SCIgenAMA29 karma

Jeremy: we explicitly avoided Markov chains or anything else that was technically challenging, in the service of trying to make the papers as funny as possible. With Markov chains, you might get something syntactically correct, but it is likely to be boring.

With SCIgen, we literally sat around for two weeks and just brainstormed buzzwords, clauses, paragraph structures and other paper elements just based on what we thought would be funny. That's the grammar. Then SCIgen itself just goes through the grammar and makes random choices to fill stuff in. That's why you see things like "a testbed of Gameboys" in the evaluation sections sometimes -- we just thought it would be hilarious.

SCIgenAMA27 karma

Jeremy: Yeah, this is pretty standard arms-race stuff. I think it would be trivial to beat that detector, and they could then beat THAT generator, and so on. At some point it's easier just to do "minimally competent peer review", right?

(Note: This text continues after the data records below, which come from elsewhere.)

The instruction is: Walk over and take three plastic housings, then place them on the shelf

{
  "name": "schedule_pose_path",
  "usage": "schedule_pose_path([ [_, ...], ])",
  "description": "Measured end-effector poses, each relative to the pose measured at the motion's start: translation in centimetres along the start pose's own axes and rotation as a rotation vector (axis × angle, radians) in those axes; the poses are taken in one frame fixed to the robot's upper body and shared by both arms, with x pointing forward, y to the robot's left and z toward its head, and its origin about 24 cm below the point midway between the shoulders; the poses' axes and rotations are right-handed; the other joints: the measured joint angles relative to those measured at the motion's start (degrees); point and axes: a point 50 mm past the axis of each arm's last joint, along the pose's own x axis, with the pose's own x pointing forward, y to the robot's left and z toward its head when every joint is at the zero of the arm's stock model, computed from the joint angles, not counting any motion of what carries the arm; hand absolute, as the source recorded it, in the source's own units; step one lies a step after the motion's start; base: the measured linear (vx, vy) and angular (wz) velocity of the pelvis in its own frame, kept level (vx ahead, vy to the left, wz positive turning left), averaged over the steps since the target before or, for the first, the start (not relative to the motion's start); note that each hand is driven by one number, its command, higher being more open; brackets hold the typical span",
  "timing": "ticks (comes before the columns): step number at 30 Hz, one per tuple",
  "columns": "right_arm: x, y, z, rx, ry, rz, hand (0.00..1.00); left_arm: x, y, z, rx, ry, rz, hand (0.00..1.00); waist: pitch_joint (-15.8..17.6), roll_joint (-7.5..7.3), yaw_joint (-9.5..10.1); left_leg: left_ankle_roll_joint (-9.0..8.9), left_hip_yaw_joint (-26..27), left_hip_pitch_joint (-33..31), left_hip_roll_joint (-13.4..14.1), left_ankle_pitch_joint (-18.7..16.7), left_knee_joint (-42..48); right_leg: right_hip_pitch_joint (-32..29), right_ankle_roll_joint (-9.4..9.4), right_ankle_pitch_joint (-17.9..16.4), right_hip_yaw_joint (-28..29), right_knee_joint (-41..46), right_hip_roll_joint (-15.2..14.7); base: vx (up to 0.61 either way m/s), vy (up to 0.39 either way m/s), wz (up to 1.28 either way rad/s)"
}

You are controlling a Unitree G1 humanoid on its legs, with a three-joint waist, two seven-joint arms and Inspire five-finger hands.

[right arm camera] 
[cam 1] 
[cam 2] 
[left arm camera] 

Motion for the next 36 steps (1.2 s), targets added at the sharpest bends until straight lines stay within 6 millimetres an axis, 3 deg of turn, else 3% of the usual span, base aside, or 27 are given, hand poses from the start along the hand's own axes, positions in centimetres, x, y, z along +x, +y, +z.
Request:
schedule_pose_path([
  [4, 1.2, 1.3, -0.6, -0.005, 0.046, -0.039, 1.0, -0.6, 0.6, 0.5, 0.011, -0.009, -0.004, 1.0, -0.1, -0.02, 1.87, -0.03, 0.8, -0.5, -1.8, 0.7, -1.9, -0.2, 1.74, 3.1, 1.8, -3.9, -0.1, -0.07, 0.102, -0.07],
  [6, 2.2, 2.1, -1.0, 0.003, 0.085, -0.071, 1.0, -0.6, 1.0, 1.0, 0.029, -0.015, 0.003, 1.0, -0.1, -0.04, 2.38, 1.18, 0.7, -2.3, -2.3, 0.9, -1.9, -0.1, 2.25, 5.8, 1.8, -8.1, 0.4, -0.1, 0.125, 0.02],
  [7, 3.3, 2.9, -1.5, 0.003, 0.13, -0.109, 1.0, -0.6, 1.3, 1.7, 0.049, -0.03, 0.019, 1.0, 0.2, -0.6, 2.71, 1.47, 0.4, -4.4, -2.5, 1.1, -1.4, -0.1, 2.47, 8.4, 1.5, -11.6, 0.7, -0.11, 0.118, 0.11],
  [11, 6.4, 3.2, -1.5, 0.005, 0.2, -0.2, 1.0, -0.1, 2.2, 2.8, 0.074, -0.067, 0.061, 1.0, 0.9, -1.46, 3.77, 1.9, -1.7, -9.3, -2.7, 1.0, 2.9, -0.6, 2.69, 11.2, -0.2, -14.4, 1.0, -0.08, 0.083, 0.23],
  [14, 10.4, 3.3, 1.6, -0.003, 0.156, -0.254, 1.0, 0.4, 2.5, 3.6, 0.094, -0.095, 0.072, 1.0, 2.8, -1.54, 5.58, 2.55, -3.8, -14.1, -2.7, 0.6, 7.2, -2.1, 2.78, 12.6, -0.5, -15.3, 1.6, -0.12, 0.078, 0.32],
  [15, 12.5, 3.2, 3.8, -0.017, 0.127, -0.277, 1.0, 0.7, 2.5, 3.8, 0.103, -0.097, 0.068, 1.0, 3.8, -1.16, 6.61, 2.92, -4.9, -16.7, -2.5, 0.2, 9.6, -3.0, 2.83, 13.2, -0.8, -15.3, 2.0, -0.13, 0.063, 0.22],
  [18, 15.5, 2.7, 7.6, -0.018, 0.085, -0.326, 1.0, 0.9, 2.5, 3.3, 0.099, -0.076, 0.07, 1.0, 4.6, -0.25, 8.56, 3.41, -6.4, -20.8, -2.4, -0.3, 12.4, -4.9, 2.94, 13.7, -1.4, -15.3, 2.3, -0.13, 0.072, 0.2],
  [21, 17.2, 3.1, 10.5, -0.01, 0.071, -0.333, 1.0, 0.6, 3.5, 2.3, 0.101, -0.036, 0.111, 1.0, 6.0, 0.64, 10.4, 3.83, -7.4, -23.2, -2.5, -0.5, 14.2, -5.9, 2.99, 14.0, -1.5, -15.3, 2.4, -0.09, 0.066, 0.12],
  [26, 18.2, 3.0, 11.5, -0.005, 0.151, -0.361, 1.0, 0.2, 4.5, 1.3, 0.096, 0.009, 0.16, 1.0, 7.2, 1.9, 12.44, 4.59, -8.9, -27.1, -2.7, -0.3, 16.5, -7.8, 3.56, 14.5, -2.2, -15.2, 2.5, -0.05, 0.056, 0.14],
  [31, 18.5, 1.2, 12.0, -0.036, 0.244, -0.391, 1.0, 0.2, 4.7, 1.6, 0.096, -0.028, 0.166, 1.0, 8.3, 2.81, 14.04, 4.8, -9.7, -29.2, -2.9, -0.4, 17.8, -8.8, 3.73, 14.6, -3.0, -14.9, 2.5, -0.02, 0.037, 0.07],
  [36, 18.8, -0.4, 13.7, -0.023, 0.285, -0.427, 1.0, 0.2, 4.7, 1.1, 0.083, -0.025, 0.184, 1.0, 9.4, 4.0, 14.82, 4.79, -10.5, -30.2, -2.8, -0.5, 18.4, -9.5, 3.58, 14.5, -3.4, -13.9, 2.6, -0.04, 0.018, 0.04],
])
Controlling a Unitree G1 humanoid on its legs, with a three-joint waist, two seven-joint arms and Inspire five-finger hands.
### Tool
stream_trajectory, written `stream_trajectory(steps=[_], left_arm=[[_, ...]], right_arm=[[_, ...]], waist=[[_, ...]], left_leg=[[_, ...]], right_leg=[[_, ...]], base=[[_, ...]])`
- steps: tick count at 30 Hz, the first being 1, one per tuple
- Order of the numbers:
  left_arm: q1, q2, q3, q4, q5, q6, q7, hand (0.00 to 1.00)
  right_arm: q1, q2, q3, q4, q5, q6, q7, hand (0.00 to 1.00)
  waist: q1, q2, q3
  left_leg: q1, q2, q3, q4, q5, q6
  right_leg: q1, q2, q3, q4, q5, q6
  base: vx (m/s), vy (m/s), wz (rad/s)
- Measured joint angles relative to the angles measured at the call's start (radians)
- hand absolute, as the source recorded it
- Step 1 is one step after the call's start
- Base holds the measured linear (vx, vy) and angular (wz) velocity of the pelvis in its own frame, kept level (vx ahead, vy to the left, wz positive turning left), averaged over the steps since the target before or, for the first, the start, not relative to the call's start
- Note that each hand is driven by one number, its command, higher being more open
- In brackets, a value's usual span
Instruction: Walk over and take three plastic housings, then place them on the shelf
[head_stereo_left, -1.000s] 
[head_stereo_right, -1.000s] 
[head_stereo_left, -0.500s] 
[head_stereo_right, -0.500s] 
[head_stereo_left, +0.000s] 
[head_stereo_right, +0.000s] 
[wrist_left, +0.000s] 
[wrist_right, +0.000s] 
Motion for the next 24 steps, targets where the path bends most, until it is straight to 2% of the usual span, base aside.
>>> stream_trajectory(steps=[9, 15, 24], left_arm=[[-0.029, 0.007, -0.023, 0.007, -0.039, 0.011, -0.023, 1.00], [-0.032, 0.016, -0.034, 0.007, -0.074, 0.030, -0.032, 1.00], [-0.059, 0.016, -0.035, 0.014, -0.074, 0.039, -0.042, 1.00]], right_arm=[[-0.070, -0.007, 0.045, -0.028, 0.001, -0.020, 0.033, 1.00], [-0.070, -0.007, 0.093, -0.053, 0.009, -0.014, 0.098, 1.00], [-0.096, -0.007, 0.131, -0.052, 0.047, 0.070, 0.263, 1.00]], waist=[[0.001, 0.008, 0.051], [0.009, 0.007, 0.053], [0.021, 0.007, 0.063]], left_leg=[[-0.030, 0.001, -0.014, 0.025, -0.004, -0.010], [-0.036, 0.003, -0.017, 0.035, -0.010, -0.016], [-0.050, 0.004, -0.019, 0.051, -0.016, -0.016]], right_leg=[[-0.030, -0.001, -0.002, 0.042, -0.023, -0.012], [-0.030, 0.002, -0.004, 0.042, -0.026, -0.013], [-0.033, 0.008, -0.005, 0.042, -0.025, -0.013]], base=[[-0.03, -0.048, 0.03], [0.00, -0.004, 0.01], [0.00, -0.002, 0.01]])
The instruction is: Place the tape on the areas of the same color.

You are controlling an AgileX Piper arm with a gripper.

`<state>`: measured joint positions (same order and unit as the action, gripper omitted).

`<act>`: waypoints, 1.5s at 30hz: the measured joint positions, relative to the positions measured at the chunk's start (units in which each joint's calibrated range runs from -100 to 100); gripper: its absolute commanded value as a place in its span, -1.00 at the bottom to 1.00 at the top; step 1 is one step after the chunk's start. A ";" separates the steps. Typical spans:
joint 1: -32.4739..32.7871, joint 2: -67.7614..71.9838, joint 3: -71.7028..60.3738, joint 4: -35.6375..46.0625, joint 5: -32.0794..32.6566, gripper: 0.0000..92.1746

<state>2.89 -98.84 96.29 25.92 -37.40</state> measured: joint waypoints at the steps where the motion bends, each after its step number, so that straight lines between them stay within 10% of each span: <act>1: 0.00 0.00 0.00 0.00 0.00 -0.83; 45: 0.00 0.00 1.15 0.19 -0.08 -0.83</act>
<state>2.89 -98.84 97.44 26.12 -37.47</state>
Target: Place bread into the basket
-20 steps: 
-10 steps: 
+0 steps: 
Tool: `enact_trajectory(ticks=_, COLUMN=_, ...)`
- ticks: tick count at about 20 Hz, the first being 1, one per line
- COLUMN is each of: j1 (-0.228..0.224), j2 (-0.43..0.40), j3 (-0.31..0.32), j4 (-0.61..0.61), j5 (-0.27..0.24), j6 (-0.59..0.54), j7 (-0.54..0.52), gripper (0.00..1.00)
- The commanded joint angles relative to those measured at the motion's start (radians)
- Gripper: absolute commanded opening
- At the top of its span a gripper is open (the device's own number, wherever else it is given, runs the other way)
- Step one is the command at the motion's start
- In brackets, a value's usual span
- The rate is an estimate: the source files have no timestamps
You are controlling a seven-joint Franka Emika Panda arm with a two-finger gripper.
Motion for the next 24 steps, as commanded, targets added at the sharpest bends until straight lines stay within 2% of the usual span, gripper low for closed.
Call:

Though as I said in another response, one reasonable use for such a detector is to find people that have already used SCIgen to pad their CVs in the past. It's hard to believe, but such people actually exist! I swear I am not one of them, though some conference rejections I've received might imply otherwise.

SCIgenAMA11 karma

Jeremy: putting the fake conference together was probably my favorite part. Setting up shell corporations, getting disguises, tricking the hotel into thinking we had a real purpose there -- it was like we were getting a real taste of what it was like running WMSCI!

That, and the fame and fortune.

SCIgenAMA10 karma

Jeremy: The highest profile ones I know of are the Springer and IEEE journals: http://www.nature.com/news/publishers-withdraw-more-than-120-gibberish-papers-1.14763. Those ones are pretty interesting actually, because I don't think it was the intention of the submitters to expose the journals as fraudulent -- they were just trying to pad their own resumes!

That said, those particular journals are not considered prestigious. They were just using a well-known brand name. Any actual prestigious conferences use peer review, as they should.

SCIgenAMA5 karma

Max here: I loved the claim for a while that ROOTER was the most widely-read CS systems paper. I wonder if that is still or was ever true?